### WORK TO BE COMPLETED:
Lift every line from the entries that includes the word "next".

┄┄┄┄┄┄┄┄┄┄┄┄┄┄┄┄┄┄┄┄

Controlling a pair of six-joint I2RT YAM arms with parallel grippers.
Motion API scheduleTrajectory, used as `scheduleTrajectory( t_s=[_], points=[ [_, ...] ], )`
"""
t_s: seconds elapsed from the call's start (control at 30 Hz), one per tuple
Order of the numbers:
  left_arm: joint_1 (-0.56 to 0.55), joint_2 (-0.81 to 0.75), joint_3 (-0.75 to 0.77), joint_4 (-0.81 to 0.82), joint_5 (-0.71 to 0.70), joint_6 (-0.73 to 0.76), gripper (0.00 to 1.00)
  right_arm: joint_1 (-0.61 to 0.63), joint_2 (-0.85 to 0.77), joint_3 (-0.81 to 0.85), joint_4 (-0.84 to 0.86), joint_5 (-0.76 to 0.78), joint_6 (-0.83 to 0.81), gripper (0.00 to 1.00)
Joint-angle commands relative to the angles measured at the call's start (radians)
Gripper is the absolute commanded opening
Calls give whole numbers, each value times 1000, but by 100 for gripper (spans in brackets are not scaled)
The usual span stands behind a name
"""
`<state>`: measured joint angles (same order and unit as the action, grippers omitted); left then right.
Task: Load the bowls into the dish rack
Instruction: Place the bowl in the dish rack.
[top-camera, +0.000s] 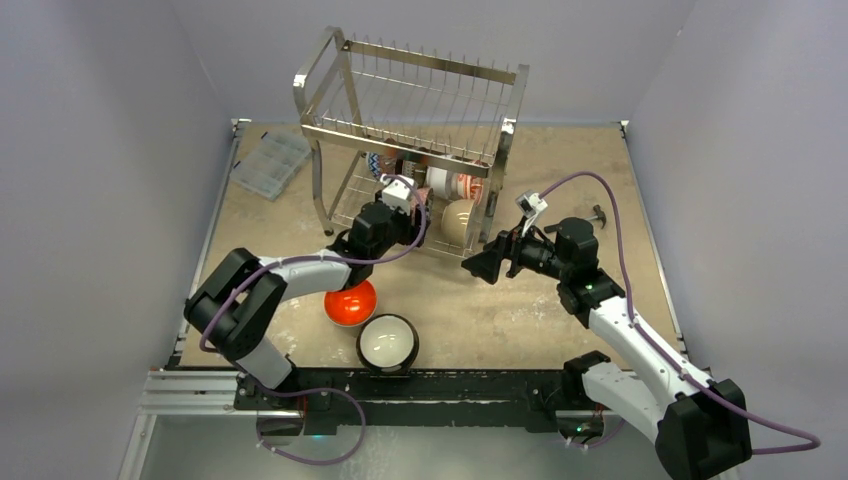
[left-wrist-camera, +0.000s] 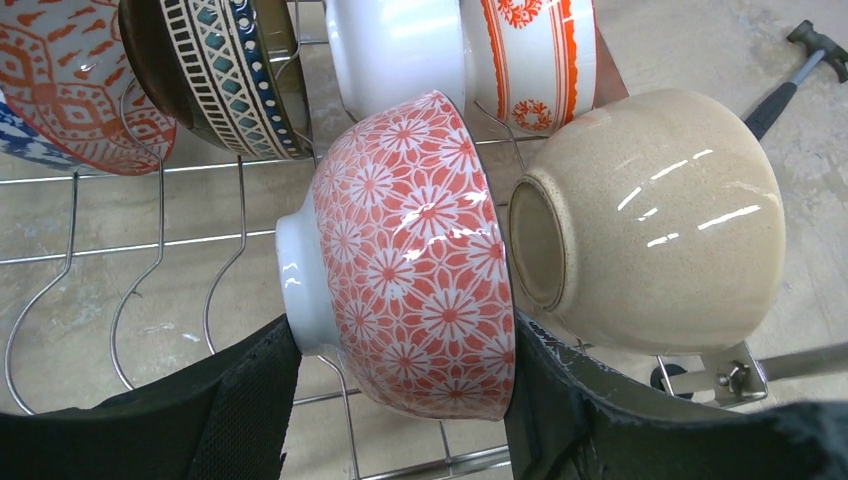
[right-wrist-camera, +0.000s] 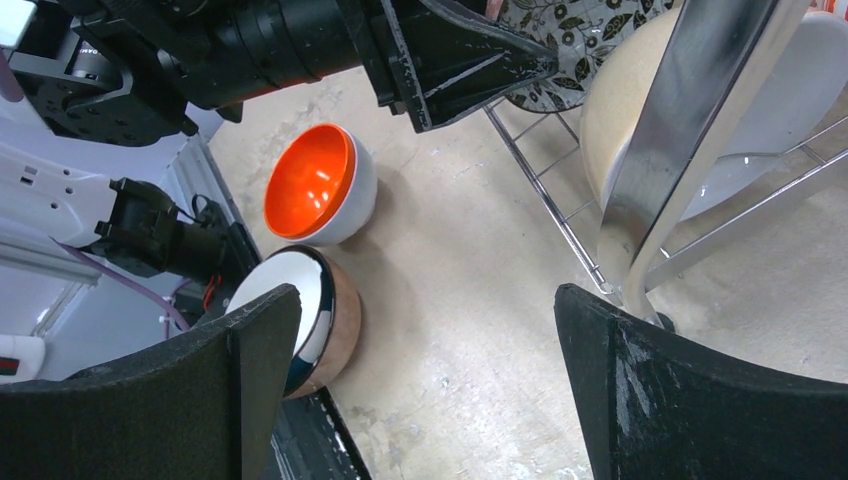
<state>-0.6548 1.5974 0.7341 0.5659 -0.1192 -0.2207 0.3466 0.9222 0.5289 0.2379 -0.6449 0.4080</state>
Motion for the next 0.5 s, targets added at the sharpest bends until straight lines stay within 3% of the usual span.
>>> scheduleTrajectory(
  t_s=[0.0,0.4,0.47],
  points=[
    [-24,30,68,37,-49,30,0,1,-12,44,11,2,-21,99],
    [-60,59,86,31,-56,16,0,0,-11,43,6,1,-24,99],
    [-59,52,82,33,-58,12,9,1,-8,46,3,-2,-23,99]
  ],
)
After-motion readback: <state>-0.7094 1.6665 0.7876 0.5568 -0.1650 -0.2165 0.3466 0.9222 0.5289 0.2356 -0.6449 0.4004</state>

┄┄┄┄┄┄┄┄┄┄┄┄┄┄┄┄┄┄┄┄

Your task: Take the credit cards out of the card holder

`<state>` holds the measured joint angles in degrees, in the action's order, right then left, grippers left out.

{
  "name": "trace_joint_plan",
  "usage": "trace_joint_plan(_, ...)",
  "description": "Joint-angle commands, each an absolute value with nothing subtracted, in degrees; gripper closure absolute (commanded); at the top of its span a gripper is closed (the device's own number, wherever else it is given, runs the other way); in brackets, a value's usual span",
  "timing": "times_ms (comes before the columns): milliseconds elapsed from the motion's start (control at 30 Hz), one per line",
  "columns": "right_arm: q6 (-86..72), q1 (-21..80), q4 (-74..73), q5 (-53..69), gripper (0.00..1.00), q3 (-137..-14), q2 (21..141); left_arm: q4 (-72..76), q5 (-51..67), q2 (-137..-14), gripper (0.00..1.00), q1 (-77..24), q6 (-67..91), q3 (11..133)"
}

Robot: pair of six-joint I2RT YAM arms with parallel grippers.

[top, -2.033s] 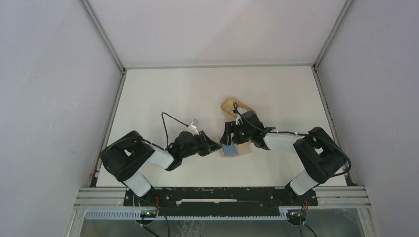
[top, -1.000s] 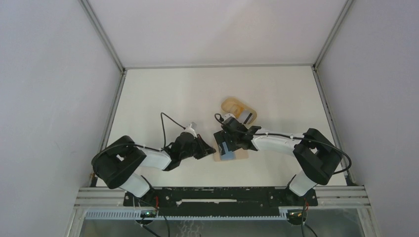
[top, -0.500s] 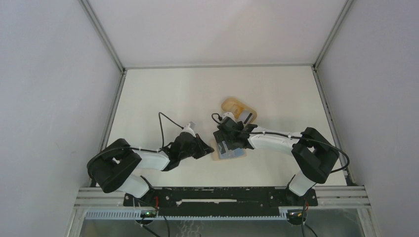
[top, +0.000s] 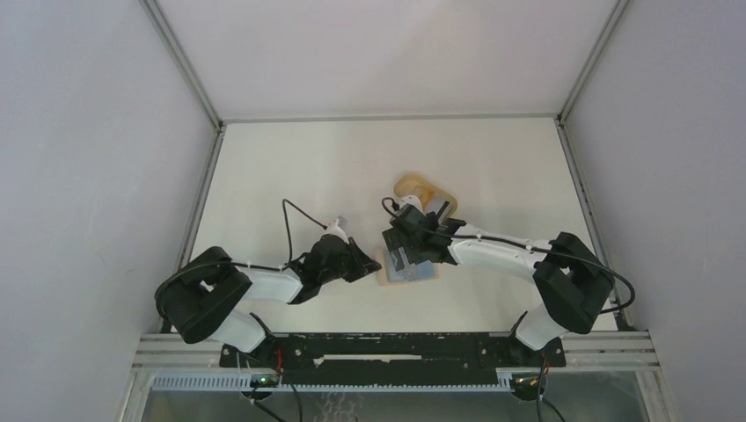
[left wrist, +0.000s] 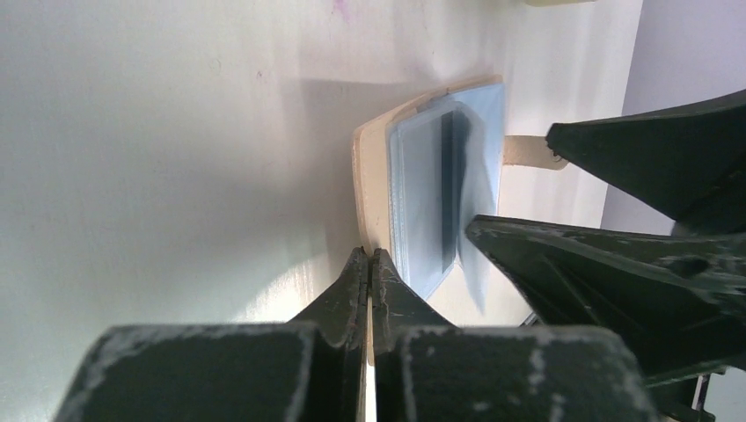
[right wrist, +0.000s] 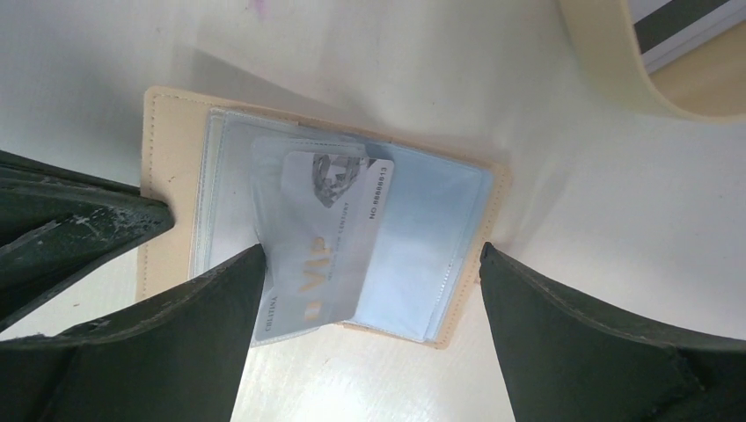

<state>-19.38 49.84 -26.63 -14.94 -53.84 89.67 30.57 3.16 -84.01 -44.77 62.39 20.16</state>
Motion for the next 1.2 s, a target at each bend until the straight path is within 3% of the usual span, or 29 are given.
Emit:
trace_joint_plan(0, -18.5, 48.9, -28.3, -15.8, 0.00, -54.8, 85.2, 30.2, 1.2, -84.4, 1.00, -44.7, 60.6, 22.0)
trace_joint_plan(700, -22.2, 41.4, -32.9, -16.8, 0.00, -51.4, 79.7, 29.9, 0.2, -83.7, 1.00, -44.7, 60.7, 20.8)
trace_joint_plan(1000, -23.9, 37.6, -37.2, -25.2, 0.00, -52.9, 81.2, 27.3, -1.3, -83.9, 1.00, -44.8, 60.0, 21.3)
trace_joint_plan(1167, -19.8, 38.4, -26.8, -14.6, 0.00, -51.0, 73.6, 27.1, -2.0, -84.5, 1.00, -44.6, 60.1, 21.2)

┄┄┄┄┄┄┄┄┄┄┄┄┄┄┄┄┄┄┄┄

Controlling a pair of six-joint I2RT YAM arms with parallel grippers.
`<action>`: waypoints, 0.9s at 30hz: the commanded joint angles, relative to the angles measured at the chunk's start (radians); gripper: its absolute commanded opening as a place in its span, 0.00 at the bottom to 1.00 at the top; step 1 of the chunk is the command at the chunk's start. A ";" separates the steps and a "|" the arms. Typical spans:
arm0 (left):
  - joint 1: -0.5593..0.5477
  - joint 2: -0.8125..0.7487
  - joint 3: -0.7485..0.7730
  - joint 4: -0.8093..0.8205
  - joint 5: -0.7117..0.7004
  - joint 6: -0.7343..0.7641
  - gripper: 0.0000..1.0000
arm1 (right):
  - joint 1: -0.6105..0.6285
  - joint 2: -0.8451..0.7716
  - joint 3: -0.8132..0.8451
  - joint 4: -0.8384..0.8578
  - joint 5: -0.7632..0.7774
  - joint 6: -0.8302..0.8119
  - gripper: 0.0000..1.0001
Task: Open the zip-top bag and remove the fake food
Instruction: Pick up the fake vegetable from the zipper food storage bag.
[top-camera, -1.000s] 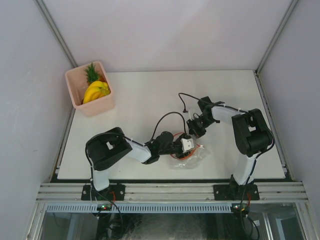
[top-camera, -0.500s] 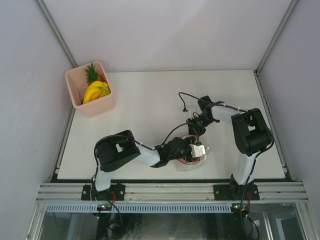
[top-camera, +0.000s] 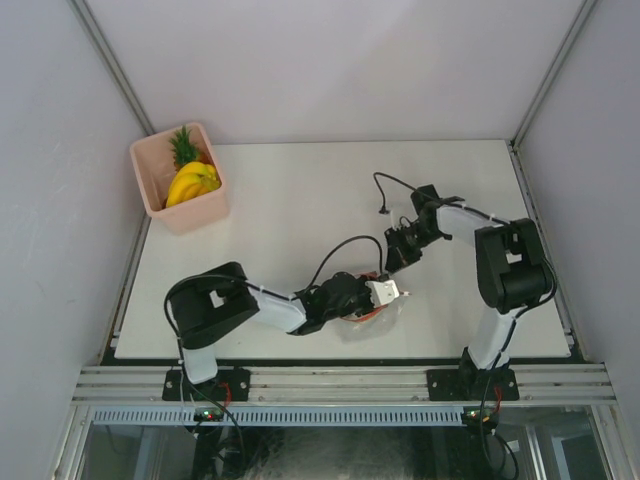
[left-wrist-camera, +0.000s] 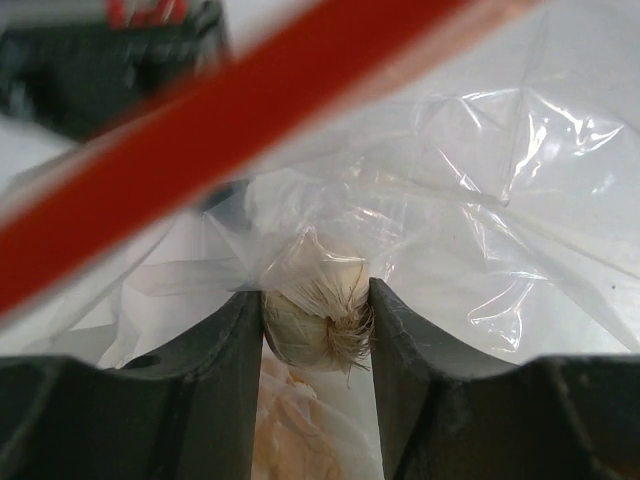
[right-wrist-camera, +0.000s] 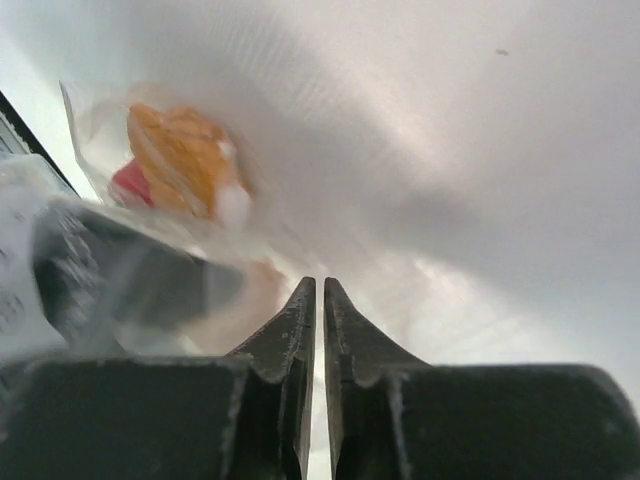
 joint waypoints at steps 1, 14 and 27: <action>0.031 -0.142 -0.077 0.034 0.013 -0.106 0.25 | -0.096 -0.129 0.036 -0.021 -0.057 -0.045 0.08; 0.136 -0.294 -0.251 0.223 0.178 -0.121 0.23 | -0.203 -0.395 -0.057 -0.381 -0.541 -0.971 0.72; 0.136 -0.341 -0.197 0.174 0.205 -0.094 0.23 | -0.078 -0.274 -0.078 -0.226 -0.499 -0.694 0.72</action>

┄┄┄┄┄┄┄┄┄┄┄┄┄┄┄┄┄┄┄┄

### RESPONSE TO THE EXERCISE:
Motion for the next 0.5 s, targets added at the sharpest bends until straight lines stay within 3% of the usual span.
Motion for the next 1.2 s, a target at each bend until the straight path is within 3% of the usual span, or 29 are given.

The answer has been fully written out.